**How to complete this task:**
Would you repeat the entries below word for word and omit the pictures?
* * * *
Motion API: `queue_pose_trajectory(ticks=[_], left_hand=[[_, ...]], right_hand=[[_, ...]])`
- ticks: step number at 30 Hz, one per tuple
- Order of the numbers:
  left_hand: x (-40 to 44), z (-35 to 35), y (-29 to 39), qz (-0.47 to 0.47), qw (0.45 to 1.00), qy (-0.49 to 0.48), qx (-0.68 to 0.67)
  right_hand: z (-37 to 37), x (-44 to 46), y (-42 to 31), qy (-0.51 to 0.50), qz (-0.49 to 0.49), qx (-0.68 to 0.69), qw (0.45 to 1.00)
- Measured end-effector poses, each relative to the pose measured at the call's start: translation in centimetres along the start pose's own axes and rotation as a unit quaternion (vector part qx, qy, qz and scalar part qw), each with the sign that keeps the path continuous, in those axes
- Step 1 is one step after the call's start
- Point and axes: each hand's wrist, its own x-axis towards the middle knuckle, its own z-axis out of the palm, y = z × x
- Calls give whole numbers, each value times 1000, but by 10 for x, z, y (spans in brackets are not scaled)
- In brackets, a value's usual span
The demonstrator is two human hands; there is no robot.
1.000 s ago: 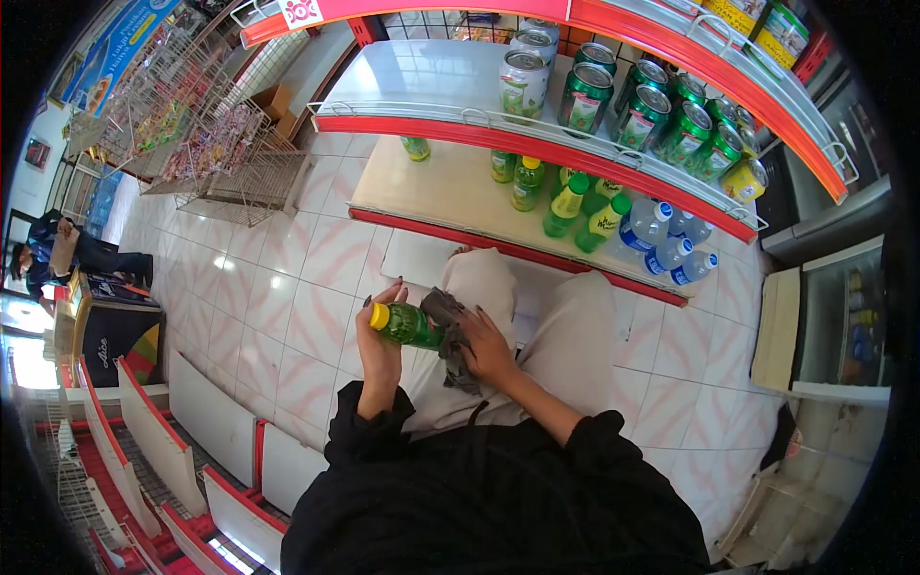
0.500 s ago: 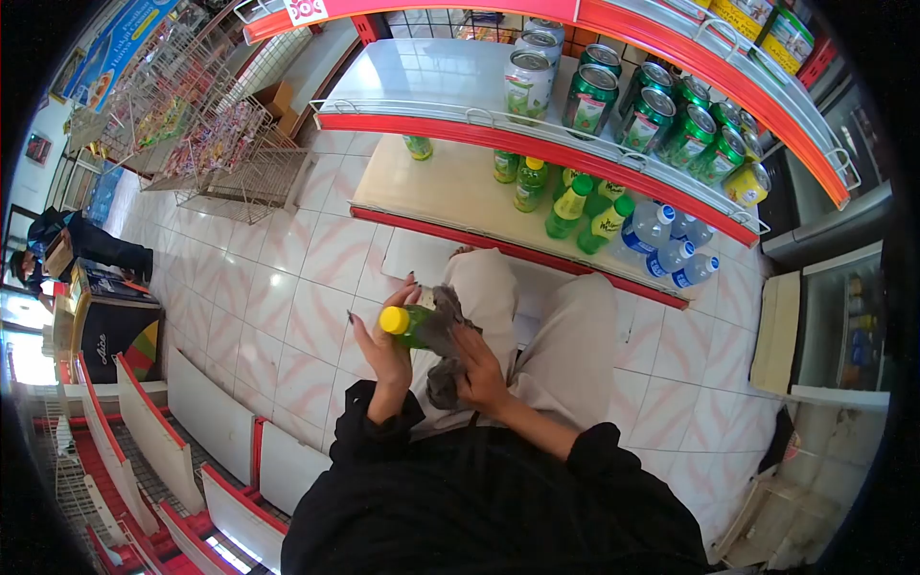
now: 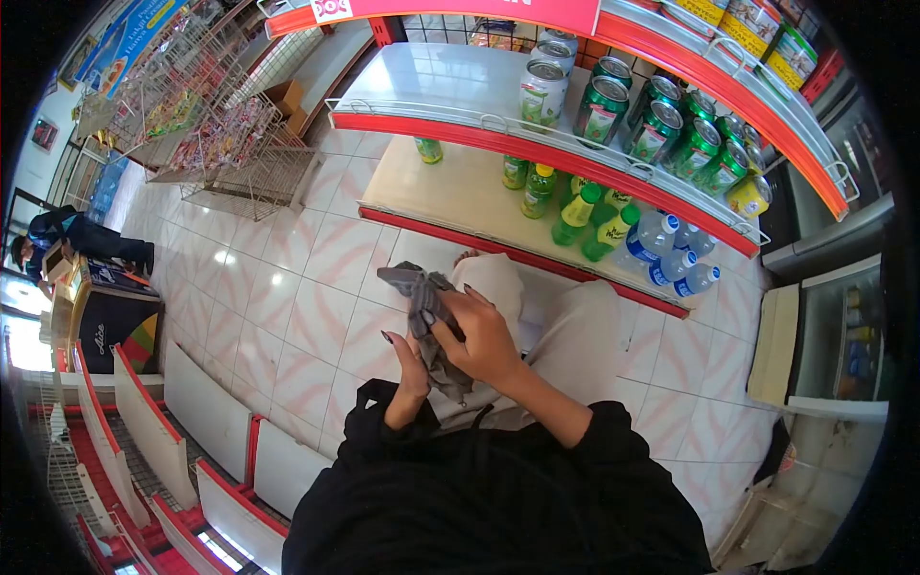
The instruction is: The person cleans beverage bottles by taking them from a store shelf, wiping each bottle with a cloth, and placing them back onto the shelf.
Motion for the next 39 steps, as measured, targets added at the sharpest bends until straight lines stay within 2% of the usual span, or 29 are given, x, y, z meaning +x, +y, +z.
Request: queue_pose_trajectory(ticks=[2, 5, 6, 9, 13, 14, 17, 21, 22, 24, 25, 28, 30, 33, 37, 39], left_hand=[[-7, 4, 0, -4, 1000, 12, 2], [-13, 11, 2, -13, 999, 30, 5], [-13, 10, 2, -22, 1000, 9, -4], [-10, 9, -2, -38, 998, -33, -25], [-7, 10, -6, 22, 990, -103, -89], [-8, 10, -6, 5, 991, -97, -90], [-10, 15, -2, -34, 991, -85, -93], [-11, 23, 10, -54, 989, -90, -100], [-9, 25, 8, -16, 995, -73, -67], [-3, 28, 7, 61, 997, -38, 1], [0, 30, 10, 62, 997, -38, 2], [4, 39, 21, 123, 990, -64, 21], [6, 36, 18, 99, 992, -63, 51], [6, 30, 16, 51, 991, -51, 111], [5, 29, 21, 19, 995, -60, 82], [9, 26, 24, -7, 998, -55, 12]], right_hand=[[0, 3, -8, 5, 4, -2, 1000], [-3, 6, -18, 8, 62, 29, 998], [-5, 7, -19, 6, 62, 28, 998], [-11, 10, -17, -45, 190, 38, 980], [-16, 11, -3, -22, 229, 139, 963], [-14, 10, -3, -21, 230, 138, 963], [-5, 1, -7, 95, 27, 114, 989], [-8, -3, -2, 47, 92, 121, 987], [-9, -2, 1, 45, 91, 124, 987], [-13, 1, 9, 28, 171, 172, 970], [-13, 2, 13, 19, 209, 194, 958], [-5, -9, 23, 65, 213, 264, 938], [0, -22, 32, 88, 216, 297, 926], [7, -52, 48, 99, 254, 237, 932], [15, -76, 62, 60, 216, 150, 963], [16, -81, 69, 48, 220, 144, 964]])
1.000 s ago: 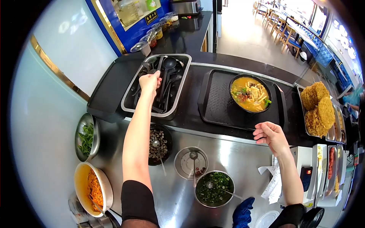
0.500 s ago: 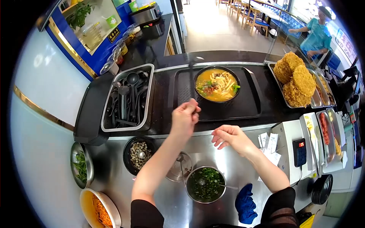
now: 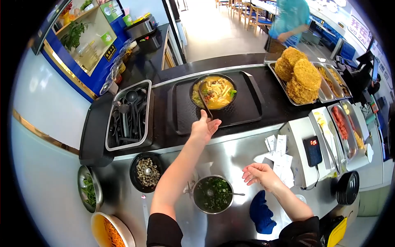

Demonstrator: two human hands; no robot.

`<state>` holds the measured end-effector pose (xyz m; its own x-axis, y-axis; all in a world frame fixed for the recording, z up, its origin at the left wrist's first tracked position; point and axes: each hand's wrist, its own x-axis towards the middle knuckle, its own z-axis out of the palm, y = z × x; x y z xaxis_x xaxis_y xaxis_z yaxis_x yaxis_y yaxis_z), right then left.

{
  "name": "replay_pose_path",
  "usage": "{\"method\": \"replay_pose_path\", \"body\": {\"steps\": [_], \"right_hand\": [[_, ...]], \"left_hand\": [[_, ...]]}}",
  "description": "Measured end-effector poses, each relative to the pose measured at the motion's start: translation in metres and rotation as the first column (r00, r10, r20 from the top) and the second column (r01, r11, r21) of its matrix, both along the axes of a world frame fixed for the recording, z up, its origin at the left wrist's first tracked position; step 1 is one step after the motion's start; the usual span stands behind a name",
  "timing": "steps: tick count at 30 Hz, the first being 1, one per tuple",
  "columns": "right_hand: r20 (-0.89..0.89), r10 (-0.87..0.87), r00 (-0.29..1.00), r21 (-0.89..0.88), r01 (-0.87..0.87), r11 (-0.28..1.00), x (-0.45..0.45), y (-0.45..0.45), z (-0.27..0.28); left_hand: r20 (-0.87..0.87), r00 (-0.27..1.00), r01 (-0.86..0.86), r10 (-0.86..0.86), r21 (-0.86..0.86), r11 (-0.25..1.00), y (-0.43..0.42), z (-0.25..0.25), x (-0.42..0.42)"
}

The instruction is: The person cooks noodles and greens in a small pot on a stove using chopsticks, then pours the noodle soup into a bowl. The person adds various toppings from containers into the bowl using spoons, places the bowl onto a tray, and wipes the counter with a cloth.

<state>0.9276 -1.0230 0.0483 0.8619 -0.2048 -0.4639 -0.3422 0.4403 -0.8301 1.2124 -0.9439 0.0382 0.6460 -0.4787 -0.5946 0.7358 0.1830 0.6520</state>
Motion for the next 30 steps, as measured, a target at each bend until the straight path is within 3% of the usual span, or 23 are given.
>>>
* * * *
**Result of the exercise:**
Motion API: `queue_pose_trajectory(ticks=[_], left_hand=[[_, ...]], right_hand=[[_, ...]])`
- ticks: step number at 30 Hz, one per tuple
- Order of the numbers:
  left_hand: x (-40 to 44), z (-35 to 35), y (-29 to 39), qz (-0.47 to 0.47), qw (0.45 to 1.00), qy (-0.49 to 0.48), qx (-0.68 to 0.67)
  right_hand: z (-37 to 37), x (-44 to 46), y (-42 to 31), qy (-0.51 to 0.50), qz (-0.49 to 0.49), qx (-0.68 to 0.69), qw (0.45 to 1.00)
- Measured end-effector poses, each relative to the pose measured at the call's start: translation in centimetres along the start pose's own axes and rotation as a unit quaternion (vector part qx, qy, qz and scalar part qw), each with the sign that keeps the path continuous, in those axes
- Step 1 is one step after the call's start
- Point and axes: each hand's wrist, its own x-axis towards the middle knuckle, its own z-axis out of the palm, y = z × x
- Calls give whole numbers, each value times 1000, but by 10 for x, z, y (spans in brackets are not scaled)
- In brackets, a value's usual span
The demonstrator is two human hands; there is no robot.
1.000 s ago: 
0.500 s ago: 
now: 
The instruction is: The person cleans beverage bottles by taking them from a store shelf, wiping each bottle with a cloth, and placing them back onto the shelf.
Motion for the next 39 steps, as measured, targets added at the sharpest bends until straight lines stay within 2% of the usual span, or 29 are given, x, y, z meaning +x, +y, +z.
Request: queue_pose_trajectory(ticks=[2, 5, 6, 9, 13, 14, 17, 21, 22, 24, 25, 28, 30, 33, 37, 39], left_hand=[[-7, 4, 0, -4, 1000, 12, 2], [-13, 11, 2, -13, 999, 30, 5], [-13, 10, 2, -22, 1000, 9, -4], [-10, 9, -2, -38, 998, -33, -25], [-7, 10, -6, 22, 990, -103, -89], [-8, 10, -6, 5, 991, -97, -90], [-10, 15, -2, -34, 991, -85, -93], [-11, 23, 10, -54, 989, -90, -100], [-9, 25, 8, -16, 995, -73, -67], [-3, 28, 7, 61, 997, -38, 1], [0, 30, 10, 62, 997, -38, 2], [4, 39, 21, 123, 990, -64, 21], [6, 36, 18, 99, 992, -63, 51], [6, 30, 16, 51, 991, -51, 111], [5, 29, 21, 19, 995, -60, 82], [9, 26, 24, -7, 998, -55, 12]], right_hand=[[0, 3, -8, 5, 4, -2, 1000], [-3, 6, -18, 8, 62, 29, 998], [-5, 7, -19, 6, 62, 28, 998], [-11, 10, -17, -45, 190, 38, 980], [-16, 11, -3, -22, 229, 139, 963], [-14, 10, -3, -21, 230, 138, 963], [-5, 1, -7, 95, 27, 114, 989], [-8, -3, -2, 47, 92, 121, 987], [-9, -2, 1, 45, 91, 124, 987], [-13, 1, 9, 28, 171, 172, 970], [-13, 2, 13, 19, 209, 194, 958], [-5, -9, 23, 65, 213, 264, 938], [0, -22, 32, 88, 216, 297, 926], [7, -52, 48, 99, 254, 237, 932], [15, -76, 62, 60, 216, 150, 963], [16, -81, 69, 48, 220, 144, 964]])
1.000 s ago: 
0.500 s ago: 
now: 

Demonstrator: two human hands; no robot.

`<state>` holds the measured end-effector pose (xyz m; its own x-axis, y-axis; all in a world frame fixed for the recording, z up, its origin at the left wrist's first tracked position; point and axes: each hand's wrist, its own x-axis towards the middle knuckle, its own z-axis out of the palm, y = z × x; x y z xaxis_x xaxis_y xaxis_z yaxis_x yaxis_y yaxis_z), right then left.

{
  "name": "replay_pose_path",
  "usage": "{\"method\": \"replay_pose_path\", \"body\": {\"steps\": [_], \"right_hand\": [[_, ...]], \"left_hand\": [[_, ...]]}}",
  "description": "Measured end-effector poses, each relative to the pose measured at the motion's start: translation in metres and rotation as the first column (r00, r10, r20 from the top) and the second column (r01, r11, r21) of its matrix, both along the axes of a world frame fixed for the recording, z up, its origin at the left wrist's first tracked position; step 1 is one step after the motion's start; the usual span stands behind a name",
  "timing": "steps: tick count at 30 Hz, the first being 1, one per tuple",
  "columns": "right_hand: r20 (-0.89..0.89), r10 (-0.87..0.87), r00 (-0.29..1.00), r21 (-0.89..0.88), r01 (-0.87..0.87), r11 (-0.28..1.00), x (-0.45..0.45), y (-0.45..0.45), z (-0.27..0.28); left_hand: r20 (-0.87..0.87), r00 (-0.27..1.00), r01 (-0.86..0.86), r10 (-0.86..0.86), r21 (-0.86..0.86), r11 (-0.25..1.00), y (-0.43..0.42), z (-0.25..0.25), x (-0.42..0.42)"
}

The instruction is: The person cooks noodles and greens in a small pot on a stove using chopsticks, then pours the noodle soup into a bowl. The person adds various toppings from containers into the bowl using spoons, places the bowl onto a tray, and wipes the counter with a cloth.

<state>0.9276 -1.0230 0.0483 0.8619 -0.2048 -0.4639 -0.3422 0.4403 -0.8301 1.2124 -0.9439 0.0382 0.6460 -0.4787 -0.5946 0.7358 0.1830 0.6520</state>
Motion for the next 30 steps, as measured, a target at each bend until the straight path is within 3% of the usual span, or 23 are given.
>>>

The answer requires nothing more.